=== Task instructions ===
Restate word for word the span that opens with the line containing "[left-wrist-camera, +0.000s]" and closes with the final line of the data; give only those lines.

=== Data provided ===
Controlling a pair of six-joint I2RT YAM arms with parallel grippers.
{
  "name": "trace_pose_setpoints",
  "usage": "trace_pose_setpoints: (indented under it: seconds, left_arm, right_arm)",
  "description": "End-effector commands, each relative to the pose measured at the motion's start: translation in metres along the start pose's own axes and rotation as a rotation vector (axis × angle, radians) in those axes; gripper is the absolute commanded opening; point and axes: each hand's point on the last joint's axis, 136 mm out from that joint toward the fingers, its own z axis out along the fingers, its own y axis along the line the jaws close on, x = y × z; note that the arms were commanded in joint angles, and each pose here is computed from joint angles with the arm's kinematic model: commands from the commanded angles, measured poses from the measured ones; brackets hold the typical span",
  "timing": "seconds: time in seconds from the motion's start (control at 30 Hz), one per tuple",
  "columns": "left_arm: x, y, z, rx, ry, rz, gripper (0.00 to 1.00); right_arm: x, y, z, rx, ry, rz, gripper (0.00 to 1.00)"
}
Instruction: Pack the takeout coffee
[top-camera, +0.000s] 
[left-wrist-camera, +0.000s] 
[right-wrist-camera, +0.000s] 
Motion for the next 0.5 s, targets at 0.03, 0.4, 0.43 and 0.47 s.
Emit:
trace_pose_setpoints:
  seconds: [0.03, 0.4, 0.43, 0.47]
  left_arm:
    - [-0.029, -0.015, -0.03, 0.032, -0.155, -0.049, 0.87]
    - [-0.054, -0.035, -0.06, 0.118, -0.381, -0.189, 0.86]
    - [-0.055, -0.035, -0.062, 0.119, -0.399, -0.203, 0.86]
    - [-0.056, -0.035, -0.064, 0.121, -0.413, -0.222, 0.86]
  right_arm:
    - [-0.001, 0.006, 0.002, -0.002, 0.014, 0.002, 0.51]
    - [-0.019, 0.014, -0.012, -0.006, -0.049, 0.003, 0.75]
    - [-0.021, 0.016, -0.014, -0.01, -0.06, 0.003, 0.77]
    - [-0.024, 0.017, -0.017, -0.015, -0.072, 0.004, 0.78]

=== Expected answer ===
[left-wrist-camera, +0.000s] 
[right-wrist-camera, +0.000s] 
Motion for the next 0.5 s, targets at 0.03, 0.4, 0.43 and 0.47 s.
Emit:
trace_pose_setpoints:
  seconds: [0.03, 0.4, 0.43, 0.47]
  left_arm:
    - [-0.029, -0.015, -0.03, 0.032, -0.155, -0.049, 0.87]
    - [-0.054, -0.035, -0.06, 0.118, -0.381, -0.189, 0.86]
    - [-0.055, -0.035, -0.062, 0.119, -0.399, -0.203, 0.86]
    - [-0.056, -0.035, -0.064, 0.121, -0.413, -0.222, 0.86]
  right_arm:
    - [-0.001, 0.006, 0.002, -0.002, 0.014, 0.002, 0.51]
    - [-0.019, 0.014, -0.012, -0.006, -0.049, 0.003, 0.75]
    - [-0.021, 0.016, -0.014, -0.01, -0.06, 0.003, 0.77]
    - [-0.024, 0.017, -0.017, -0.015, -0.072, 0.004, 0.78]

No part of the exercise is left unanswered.